Significant performance gain is achieved when destructuring by skipping nth 
and directly calling type fields instead. Concrete vector implementation is 
not known when destructuring, so I'm left with a custom reader literal.

I seldom use queues but they seem like a good fit for a #[]

JW

On Monday, December 31, 2012 1:03:39 AM UTC+1, Brandon Bloom wrote:
>
> Wouldn't it be better to implement this as an automatic optimization, just 
> like PersistentArrayMap vs PersistentHashMap ?
>
> fwiw, I'm cautiously in favor of #[] being used for queues.
>
> On Sunday, December 30, 2012 3:45:24 AM UTC-8, Jozef Wagner wrote:
>>
>> I use it in Clojurescript for a custom tuple type. 
>>
>> For small number of items, deftypes are way faster to create and access 
>> than PersistentVectors.

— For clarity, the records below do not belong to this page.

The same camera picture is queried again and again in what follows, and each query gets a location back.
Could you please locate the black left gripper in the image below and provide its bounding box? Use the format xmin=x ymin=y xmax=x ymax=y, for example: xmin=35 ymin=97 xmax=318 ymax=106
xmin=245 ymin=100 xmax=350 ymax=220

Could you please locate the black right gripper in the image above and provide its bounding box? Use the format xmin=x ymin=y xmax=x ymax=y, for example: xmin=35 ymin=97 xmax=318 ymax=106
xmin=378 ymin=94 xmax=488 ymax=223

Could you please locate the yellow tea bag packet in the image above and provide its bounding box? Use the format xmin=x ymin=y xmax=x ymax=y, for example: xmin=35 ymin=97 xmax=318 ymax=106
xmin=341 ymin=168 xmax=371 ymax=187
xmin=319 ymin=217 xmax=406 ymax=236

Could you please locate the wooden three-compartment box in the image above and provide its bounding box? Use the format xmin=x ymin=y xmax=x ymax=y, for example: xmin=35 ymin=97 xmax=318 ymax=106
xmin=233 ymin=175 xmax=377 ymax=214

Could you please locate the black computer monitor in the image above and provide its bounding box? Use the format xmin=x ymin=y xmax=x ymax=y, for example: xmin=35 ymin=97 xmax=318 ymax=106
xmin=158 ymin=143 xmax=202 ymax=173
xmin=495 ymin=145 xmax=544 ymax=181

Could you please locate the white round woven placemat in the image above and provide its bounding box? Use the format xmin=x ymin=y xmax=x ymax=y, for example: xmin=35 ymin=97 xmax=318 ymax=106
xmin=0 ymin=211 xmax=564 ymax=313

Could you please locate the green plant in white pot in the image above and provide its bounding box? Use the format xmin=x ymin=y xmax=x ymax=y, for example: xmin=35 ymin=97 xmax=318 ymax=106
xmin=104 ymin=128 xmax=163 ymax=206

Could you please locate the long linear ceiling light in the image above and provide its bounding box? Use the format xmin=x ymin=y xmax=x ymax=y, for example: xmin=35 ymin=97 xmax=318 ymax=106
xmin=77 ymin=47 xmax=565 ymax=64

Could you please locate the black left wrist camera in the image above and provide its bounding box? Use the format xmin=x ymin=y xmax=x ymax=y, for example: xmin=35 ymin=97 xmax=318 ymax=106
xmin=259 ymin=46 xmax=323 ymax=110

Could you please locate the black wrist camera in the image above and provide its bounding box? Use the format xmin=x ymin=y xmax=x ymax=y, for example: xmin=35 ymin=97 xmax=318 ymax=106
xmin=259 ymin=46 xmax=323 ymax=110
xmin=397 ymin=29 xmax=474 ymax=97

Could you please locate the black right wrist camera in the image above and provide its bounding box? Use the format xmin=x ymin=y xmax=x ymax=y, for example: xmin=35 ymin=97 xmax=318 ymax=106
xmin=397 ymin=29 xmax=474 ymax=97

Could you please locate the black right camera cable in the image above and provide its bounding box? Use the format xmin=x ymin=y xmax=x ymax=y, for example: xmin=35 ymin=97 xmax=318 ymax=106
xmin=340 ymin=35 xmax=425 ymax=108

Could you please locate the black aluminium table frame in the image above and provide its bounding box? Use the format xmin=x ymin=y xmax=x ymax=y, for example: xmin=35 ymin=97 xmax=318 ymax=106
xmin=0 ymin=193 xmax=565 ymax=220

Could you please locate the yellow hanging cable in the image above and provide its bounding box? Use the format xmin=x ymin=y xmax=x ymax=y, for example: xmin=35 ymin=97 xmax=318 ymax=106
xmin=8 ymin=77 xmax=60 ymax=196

I use tuple type e.g. for returning multiple values 
>> from a function. Implementing #[] allowed me to have a compact syntax for 
>> creating and destructuring such tuples.
>>
>> (defn foo [a b] 
>>   #[(+ a b) (- a b) (* a b)])
>>
>> (defn foo []
>>   (let [#[plus minus times] (foo 1 2)]
>>     (str "bla bla" plus "blaah" minus)))
>>
>> JW
>>
>> On Friday, December 28, 2012 11:15:52 PM UTC+1, vemv wrote:
>>>
>>> I was just wondering - given that we have the #() and #{} literals, why 
>>> not a #[] as well? Queues look like a good fit.